Estes pequenos filhos dos homens têm andado pelas minhas crónicas. Mas de crianças tenho falado como quem as conhece bem, só porque também por lá passou. E agora pergunto: que são as crianças? Dez mil pedagogos se preparam para me responder. Afasto de antemão as respostas, umas que já conheço, outras que adivinho, e torno a perguntar: que são crianças?
Que seres estranhos são esses que viram para nós os seus rostos frescos, que nos perturbam às vezes com um olhar subitamente profundo e sábio, que são irónicos e gentis, débeis e implacáveis, e sempre tão alheios? Temos pressa de os ver crescer, de os admitir no clã dos adultos sem surpresas. Somos impacientes, nervosos, porque estamos diante de uma espécie desconhecida... Quando passam a ser nossos iguais, falamos-lhes da infância que tiveram (a que recordamos, como observadores do lado de fora) e sentimo-nos quase ofendidos porque eles não gostam de ouvir lembrar uma situação em que já não se reconhecem. São adultos, agora: outra espécie humana, portanto.
Nessa infância está, por exemplo, a história que vou contar e que devo a um desses tais encontros de acaso. E depois de eu a reproduzir aqui, dir-me-ão se não tenho razões para insistir: é preciso cuidado com as crianças... Não o cuidado comum, que tende a prevenir acidentes, aqueles que aparecem sob esta rubrica nas notícias dos jornais, mas um outro cuidado, mais melindroso e subtil. Eu explico.
Uma professora mandou um dia aos seus alunos que fizessem uma composição plástica sobre o Natal. Não falou assim, claro. Disse uma frase como esta: «Façam um desenho sobre o Natal. Usem lápis de cores, ou aguarelas, ou papel de lustro, o que quiserem. E tragam na segunda-feira.» Assim ou não assim, os alunos fizeram o trabalho. Apareceu tudo quanto é costume aparecer nestes casos: o presépio, os Reis Magos, os pastores, S. José, a Virgem e o Menino Jesus. Mal feitos, bem feitos, toscos ou apuradinhos, os desenhos caíram na segunda-feira em cima da secretária da professora. Ali mesmo ela os viu e apreciou. Ia marcando «bom», «mau», «suficiente», enfim, os transes por que todos nós passámos. De repente... Ah, mas é preciso muito cuidado com as crianças! A professora segura um desenho nas mãos, e esse desenho não é melhor nem pior que os outros. Mas ela tem os olhos fixos, está perturbada; o desenho mostra o inevitável presépio, a vaca e o burrinho, e toda a restante figuração. Sobre esta cena sem mistério cai a neve, e esta neve é preta. Porquê?

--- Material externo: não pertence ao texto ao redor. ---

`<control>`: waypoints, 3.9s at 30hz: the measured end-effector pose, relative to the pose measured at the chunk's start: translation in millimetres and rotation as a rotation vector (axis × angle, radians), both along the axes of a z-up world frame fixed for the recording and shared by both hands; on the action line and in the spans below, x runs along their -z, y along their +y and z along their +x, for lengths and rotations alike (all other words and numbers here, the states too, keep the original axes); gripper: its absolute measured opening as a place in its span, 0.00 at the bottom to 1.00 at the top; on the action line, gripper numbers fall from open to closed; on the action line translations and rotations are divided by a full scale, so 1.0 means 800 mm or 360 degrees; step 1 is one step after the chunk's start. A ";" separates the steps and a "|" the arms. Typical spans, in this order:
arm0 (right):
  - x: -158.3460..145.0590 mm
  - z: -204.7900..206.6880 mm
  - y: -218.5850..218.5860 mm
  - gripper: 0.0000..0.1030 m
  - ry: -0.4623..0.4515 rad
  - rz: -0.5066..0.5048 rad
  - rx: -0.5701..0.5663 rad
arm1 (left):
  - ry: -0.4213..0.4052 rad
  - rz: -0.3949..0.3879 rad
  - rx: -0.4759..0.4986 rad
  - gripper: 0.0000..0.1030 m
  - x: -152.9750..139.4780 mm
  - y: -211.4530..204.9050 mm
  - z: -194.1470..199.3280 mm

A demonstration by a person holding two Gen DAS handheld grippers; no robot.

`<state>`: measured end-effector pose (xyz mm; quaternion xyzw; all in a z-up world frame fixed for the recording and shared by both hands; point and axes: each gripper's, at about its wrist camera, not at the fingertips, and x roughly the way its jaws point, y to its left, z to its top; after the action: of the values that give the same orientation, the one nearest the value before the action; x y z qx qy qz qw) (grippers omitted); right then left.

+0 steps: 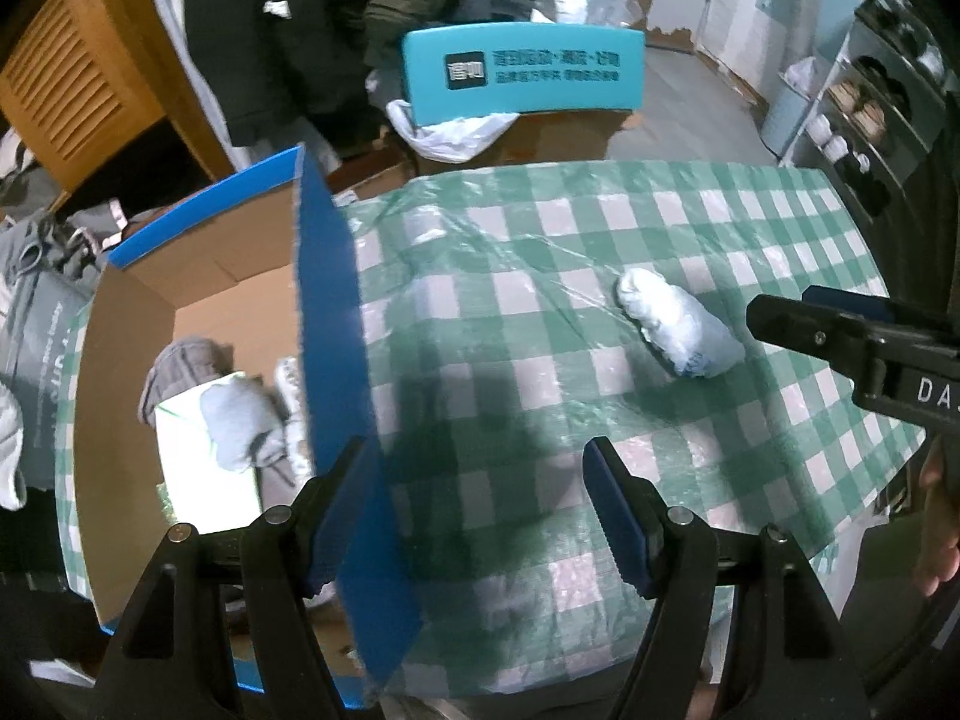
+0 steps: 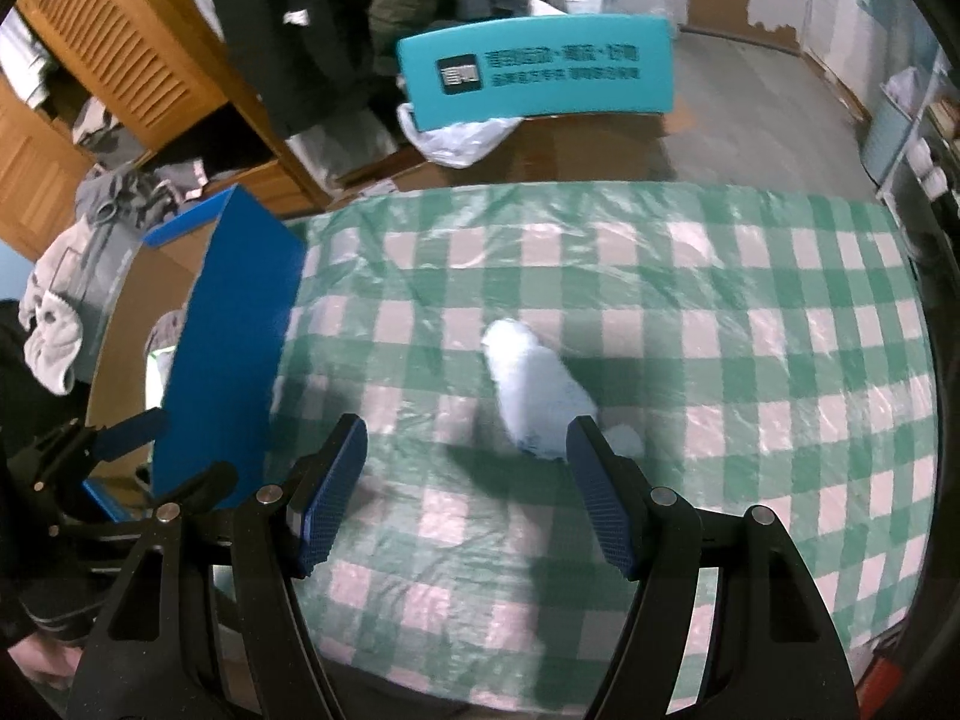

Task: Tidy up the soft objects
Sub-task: 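Withdraw both tools from the box toward the white sock and wrapped roll, then grasp the white sock with the right tool while the left tool grasps the white wrapped roll, then lift the sock and wrapped roll and carry them toward the box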

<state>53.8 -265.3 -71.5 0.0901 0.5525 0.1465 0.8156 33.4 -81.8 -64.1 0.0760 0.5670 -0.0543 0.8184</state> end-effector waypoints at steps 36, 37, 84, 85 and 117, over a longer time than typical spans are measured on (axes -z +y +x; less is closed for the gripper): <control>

«Porquê?», pergunta a professora, em voz alta, à criança. O rapazinho não responde. Talvez mais nervosa do que quer mostrar, a professora insiste. Há na sala os cruéis risos e murmúrios de rigor nestas situações. A criança está de pé, muito séria, um pouco trémula. E, por fim, responde: «Fiz a neve preta porque foi nesse Natal que a minha mãe morreu...»
Daqui por um mês chegaremos à Lua. Mas quando e como chegaremos nós ao espírito de uma criança que pinta a neve preta porque a mãe lhe morreu?
(1971)
JOSÉ SARAMAGO (n. 1922)
Deste Mundo e do Outro. Lisboa, Editora Arcádia, 1971, pp. 190-192.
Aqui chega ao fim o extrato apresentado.